__Exercise goal__. The data below is to be returned in full and exactly.

--- START ---

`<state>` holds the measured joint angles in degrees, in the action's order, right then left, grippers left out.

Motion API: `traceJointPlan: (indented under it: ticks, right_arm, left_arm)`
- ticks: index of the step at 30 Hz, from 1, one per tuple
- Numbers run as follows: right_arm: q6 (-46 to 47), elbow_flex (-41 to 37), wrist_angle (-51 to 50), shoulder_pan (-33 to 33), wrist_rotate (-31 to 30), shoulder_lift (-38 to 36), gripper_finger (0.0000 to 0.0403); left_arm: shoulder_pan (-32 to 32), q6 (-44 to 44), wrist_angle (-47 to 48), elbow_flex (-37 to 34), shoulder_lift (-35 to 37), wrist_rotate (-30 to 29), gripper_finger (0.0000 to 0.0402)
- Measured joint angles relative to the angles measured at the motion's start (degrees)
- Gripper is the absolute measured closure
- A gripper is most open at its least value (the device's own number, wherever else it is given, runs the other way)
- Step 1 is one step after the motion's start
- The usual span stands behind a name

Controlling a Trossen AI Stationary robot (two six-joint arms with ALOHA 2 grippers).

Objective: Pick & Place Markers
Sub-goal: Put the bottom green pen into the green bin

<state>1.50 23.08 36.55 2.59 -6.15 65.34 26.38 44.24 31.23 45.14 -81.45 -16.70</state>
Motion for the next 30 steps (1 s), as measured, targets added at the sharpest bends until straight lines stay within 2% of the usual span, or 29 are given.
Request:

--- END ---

__Answer area__.
`<state>` holds the measured joint angles in degrees, in the action's order, right then left, grippers left out.

Motion API: `traceJointPlan: (indented under it: ticks, right_arm, left_arm)`
- ticks: index of the step at 30 Hz, from 1, one per tuple
- Numbers run as follows: right_arm: q6 (-46 to 47), elbow_flex (-41 to 37), wrist_angle (-51 to 50), shoulder_pan (-33 to 33), wrist_rotate (-31 to 30), shoulder_lift (-38 to 36), gripper_finger (0.0000 to 0.0403); left_arm: shoulder_pan (-32 to 32), q6 (-44 to 44), wrist_angle (-47 to 48), elbow_flex (-37 to 34), shoulder_lift (-35 to 37), wrist_rotate (-30 to 29), gripper_finger (0.0000 to 0.0402)
- Measured joint angles relative to the angles measured at the motion's start (degrees)
- Gripper is the absolute measured closure
- A gripper is most open at its least value (the device's own number, wherever else it is given, runs the other way)
- Step 1 is one step after the motion's start
- The usual span stands behind a name

Controlling a Trossen AI Stationary robot (two six-joint arms with ALOHA 2 grippers).

Objective: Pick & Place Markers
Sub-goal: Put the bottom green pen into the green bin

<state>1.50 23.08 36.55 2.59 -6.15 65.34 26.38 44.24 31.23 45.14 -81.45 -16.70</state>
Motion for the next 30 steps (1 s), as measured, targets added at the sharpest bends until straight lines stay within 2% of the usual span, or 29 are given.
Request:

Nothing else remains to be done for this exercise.